I normally see a decent rise in the cat probe thermometer once it is engaged but doesn't seem as drastic as what I have read from the Cat stove posts. How quickly I shut the air down can also have a good impact on how high it climbs. I go more off the flue temp than the probe thermometer for when I engage the cat using an IR gun to take the reading.

I normally engage the cat between 350-450 (typically~400) external flue temp ~18" above the collar and it lights off pretty well normally. On a full load of hardwood (normally ash and cherry as that's what I have seasoned right now) it normally climbs up around the tick mark about the word "active" on the prove thermometer and hangs out there for a while then starts to drop as the stove does.

Normally see the stove hit up in the 700s (seen low 800s a few times) and it normally settles in the mid 600s to cruise when shut most of the way down.

After getting familiar with how the stove runs I can get 10-12 hours burns out of it pretty consistently.
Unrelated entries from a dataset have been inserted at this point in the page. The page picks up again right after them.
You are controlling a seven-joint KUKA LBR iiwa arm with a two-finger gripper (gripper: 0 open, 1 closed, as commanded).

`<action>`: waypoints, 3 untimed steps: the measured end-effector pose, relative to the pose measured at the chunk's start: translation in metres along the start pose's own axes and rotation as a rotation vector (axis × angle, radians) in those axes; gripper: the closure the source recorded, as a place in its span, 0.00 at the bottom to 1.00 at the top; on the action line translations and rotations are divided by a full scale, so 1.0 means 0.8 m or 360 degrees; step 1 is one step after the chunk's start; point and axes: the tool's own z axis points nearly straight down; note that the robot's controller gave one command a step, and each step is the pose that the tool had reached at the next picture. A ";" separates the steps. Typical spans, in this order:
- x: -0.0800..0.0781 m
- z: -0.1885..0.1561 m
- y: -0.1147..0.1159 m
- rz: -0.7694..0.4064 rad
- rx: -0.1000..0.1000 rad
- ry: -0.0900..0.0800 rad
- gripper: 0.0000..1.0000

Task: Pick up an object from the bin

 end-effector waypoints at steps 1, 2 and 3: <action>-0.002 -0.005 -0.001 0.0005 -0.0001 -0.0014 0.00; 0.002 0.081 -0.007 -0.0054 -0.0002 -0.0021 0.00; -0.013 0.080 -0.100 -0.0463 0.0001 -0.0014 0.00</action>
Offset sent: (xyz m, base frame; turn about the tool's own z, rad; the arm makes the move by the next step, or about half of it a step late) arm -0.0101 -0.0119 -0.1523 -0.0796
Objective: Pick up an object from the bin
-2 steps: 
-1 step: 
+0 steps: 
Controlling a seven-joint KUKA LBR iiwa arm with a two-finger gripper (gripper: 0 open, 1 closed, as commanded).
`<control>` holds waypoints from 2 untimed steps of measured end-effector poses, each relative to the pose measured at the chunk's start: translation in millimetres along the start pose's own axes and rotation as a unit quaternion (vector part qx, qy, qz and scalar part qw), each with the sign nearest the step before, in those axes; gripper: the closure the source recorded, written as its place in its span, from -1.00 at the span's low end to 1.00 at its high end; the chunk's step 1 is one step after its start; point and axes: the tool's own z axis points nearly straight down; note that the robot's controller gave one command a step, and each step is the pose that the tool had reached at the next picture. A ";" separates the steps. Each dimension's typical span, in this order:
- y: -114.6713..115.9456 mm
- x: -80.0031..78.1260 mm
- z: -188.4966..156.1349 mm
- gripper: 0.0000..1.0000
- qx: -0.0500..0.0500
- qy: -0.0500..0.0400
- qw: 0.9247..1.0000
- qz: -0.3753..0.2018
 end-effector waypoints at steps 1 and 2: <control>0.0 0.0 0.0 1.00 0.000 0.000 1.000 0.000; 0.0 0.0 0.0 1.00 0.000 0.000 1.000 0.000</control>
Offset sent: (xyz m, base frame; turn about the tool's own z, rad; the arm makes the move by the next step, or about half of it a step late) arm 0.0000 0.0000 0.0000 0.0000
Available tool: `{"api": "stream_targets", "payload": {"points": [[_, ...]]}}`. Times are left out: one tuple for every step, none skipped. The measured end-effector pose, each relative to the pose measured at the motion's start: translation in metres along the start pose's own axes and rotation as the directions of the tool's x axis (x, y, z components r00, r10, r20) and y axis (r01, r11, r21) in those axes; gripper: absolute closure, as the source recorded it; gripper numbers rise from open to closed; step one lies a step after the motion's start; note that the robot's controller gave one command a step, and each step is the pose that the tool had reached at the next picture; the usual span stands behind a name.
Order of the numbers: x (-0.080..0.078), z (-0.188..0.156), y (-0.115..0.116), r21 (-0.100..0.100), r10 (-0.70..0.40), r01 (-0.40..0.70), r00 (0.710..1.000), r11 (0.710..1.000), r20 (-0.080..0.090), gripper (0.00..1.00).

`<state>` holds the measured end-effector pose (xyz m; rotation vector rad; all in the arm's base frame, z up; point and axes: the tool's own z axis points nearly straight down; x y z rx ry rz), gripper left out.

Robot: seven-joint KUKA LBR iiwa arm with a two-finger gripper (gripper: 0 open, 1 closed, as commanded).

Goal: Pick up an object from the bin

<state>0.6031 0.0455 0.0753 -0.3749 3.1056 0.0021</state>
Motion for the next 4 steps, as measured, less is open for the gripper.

I think good seasoned wood is key there. I got into some boarder line stuff in the 22-26% range last spring and struggled to get more than 8-10 hours since I had to leave the air open a bit more.

Stove seems to burn pretty clean too. Had minimal/almost no build up buring ~2 cords last winter.

Sorry for the long winded post.
 

Wood Hunter

Member
Dec 29, 2014
8
F'dale, NY
Been looking at the F2500 and 1500 are you guys still happy with the 2500? They both qualify for the tax credit and I'll be pulling the trigger on a new stove soon.
 

DiBurn90

New Member
Jan 6, 2021
12
Chillicothe, Ohio
Been looking at the F2500 and 1500 are you guys still happy with the 2500? They both qualify for the tax credit and I'll be pulling the trigger on a new stove soon.
After 2 seasons using it as our primary heat source still very happy with ours. Heats our place pretty well. 2nd season with little to no build up in the stack with over 2 cords through it. No problem getting 10-12+ hours out of it with enough coals to reload on with the seasoned ash, cherry and black walnut we had for this winter.

We got a few chances to open it up some more this winter and it put out good heat. We do have the blower attachment for it, definitely increases the heat coming off the stove.

I haven't really had any issues with operating it once I got familiar with how the stove runs, seems to run pretty consistent for us. My wife was a little concerned about running it by herself at first but she was able to pick it up pretty quickly and get comfortable with it not having any prior experience. She actually chose to run it by herself for a few days when I went on a business trip last winter.